We are in Memphis, Tennessee. Don is browsing in Goner Records and I’m enjoying a coffee next door. On yesterday’s LP perusal, I found a cozy chair and read a few too many bleak bits of news, so I am here today to bring a little light into the world. That’s what Emily would want.
Here’s what’s been happening: we are down south picking up our car from dear friends who gratefully and gently used it while we were in China, and we are driving it back to Canada. We’ve been to Nashville, now Memphis, and our next stop is New Orleans. Then we are going to boot it home to Canada, pedal to the metal, because we are missing Charlotte and we also want to start getting ready for our imminent move to Vancouver Island.
I find myself talking back and forth with Emily all the time these days. Of course, both voices are mine (and I’m doing a lot of it out-loud, under my breath), but I just feel the peace washing over me when I converse with her, so whether people think it’s real or not, I don’t care. It feels real and I am honouring and loving our playful banter.
One of our favourite things to do is go thrifting and it’s a whole new can o’ worms here in the south: different merchandise, fun styles, lots of polite ma’ams and accents that I don’t understand, so I often find myself nodding and smiling, even though I’m not sure what I am responding to.

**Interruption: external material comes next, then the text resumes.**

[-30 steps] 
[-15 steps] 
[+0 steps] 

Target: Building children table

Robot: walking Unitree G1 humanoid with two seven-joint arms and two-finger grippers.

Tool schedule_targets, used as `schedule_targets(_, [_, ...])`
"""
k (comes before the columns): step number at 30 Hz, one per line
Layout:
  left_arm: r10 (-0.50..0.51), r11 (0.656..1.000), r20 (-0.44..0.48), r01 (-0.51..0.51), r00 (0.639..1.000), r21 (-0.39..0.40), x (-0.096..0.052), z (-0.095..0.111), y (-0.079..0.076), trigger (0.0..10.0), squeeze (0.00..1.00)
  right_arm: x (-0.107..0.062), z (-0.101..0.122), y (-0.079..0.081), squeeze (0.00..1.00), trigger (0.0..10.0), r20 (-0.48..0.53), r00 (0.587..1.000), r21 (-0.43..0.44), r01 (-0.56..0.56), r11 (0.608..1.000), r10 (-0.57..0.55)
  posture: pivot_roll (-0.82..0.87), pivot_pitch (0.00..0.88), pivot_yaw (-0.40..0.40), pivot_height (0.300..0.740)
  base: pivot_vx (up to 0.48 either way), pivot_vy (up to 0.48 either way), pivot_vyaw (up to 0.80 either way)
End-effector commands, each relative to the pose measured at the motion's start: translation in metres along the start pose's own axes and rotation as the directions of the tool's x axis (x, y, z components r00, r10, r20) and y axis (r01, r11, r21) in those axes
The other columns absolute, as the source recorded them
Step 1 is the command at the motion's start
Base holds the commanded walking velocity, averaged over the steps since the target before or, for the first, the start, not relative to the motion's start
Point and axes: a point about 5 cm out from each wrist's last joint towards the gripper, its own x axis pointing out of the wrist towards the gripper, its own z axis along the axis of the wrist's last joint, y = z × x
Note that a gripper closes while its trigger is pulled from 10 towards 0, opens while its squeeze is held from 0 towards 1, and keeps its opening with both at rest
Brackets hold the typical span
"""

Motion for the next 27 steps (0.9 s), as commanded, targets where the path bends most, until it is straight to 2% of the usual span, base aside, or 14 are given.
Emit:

After a pothole-filled drive to the LP store (People living in Tennessee probably need to set aside a special budget for tires each year), Emily ‘said,’ “You guys make sure you have a good time. And don’t rush Dad. This is his happy place.” Hence, here I am in the vegan cafe.
When thrifting, Emily’s common refrain is, “Those look like pajamas, Mama, so they’re probably perfect!”, “Don’t buy it unless you love it,” and yesterday’s was, “Don’t feel obligated to buy something that you know I’d wear - our styles are radically, different, Mama.” Also, “You look so cute, Mama.” That is sweetness I will take, every loving spoonful of it!
We’ve been listening to live music on Beale Street each of our evenings here in Memphis. It’s pretty quiet as it’s early in the week, and I’m thinking tourism and the economy here in Memphis is not what it used to be. There are a lot of boarded-up places and hard-living is evident throughout this city. It’s a place definitely tinged with heartbreak, ongoing reconciliation and a complicated history.
Last night we heard a woman named Baunie and her small band singing the blues. She was truly magnificent, though the bar was nearly empty. It felt a privilege to be in her space listening to her soaring, booming voice, her beautiful energy coming through her bodacious body. Don got very emotional, and did some full-on crying in the bar and I just rubbed his back and let him feel it all. As he said, “They don’t call it the blues for no reason.” So true.
During a break, we went to speak with her and Don told an abbreviated version of our Emily story. Her eyes welled up for us, and she said, “I just couldn’t even look your way when you were cryin’ because I knew I’d cry too.” She told us she’d be praying for us and talked about all the child angels in heaven. It was very touching.
We are settling into crying, laughing, enjoying, mourning, remembering, forgetting, doing and not doing. This is the routine or non-routine of our life right now. I truly hope there will be more of the happy and less of the sad. The shift is already happening. TIme is indeed passing. Our grief remains, but our capacity to hold it grows.